What you are asked to do -
Take the listing from its first line through the line that contains "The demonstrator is" and please retype those lines exactly, leaving out the pictures.

Given material -
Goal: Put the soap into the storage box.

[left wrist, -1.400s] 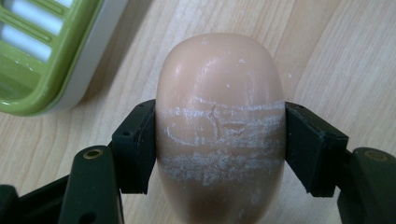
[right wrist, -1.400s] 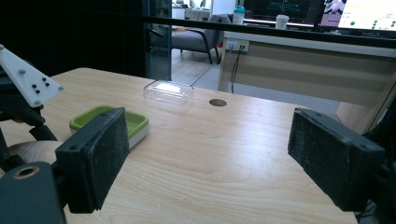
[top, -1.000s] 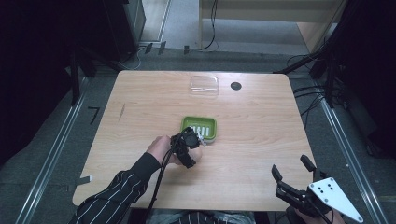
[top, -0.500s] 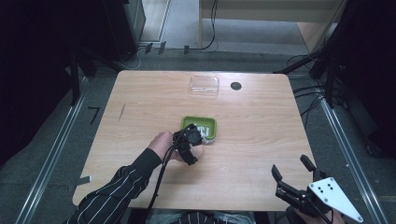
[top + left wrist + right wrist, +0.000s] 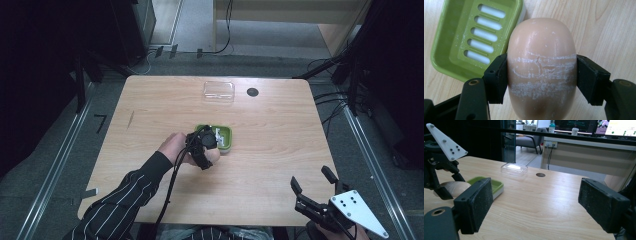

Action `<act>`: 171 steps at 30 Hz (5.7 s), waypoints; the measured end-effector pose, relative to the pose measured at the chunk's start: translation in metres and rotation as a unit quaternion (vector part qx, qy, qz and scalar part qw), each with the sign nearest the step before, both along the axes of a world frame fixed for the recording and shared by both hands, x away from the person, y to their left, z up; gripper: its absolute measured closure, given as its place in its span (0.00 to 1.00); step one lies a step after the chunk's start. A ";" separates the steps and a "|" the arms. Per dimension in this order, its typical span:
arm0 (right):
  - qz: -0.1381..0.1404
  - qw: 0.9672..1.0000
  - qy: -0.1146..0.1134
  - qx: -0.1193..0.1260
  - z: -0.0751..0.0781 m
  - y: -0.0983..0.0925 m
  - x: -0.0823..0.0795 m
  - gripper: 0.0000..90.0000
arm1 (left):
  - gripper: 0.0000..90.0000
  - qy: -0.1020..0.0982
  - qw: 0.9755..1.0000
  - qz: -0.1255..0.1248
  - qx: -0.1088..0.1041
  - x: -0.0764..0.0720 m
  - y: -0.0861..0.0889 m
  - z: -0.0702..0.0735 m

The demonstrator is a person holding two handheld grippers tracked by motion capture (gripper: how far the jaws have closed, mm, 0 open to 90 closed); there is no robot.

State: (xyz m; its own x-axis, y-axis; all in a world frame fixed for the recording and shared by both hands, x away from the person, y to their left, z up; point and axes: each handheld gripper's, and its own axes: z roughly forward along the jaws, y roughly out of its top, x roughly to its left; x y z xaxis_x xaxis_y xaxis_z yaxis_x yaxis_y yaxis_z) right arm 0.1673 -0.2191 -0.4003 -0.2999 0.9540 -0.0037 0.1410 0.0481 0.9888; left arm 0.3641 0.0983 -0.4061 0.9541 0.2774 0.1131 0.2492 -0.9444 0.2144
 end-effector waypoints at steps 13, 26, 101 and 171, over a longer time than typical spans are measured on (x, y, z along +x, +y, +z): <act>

Answer -
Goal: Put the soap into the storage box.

[left wrist, -1.400s] 
[right wrist, -1.400s] 
[top, -1.000s] 
[top, -0.500s] 
[top + left wrist + right wrist, +0.000s] 

Action `<act>`: 171 steps at 30 Hz (5.7 s), waypoints; the measured end-effector pose, relative to the pose measured at the chunk's start: translation in metres and rotation as a unit quaternion (vector part qx, qy, qz and scalar part qw), each with the sign nearest the step before, both along the axes of a world frame fixed for the recording and shared by both hands, x away from the person, y to their left, z up; gripper: its absolute measured closure, given as its place in its span (0.00 to 1.00); step one lies a step after the chunk's start. A ";" separates the steps and a "|" the arms. Per dimension in this order, its typical span:
arm0 (right):
  - qz: -0.1381..0.1404
  - qw: 0.9672..1.0000
  - qy: -0.1146..0.1134
  - qx: -0.1193..0.1260
  - z: -0.0751..0.0781 m
  - y: -0.0983..0.0925 m
  - x: -0.0823..0.0795 m
  - gripper: 0.0000..90.0000
arm1 (left):
  - gripper: 0.0000..90.0000
  - qy: -0.1020..0.0982
  - qw: 0.9755..1.0000
  - qz: -0.1255..0.1248
  - qx: -0.1088..0.1041
  - x: -0.0764..0.0720 m
  - y: -0.0861..0.0889 m
  - z: -0.0702..0.0735 m

The demonstrator is a person holding two handheld grippers tracked by motion capture (gripper: how far the jaws have closed, mm, 0 open to 90 closed); there is no robot.

What this exercise required has been given in full.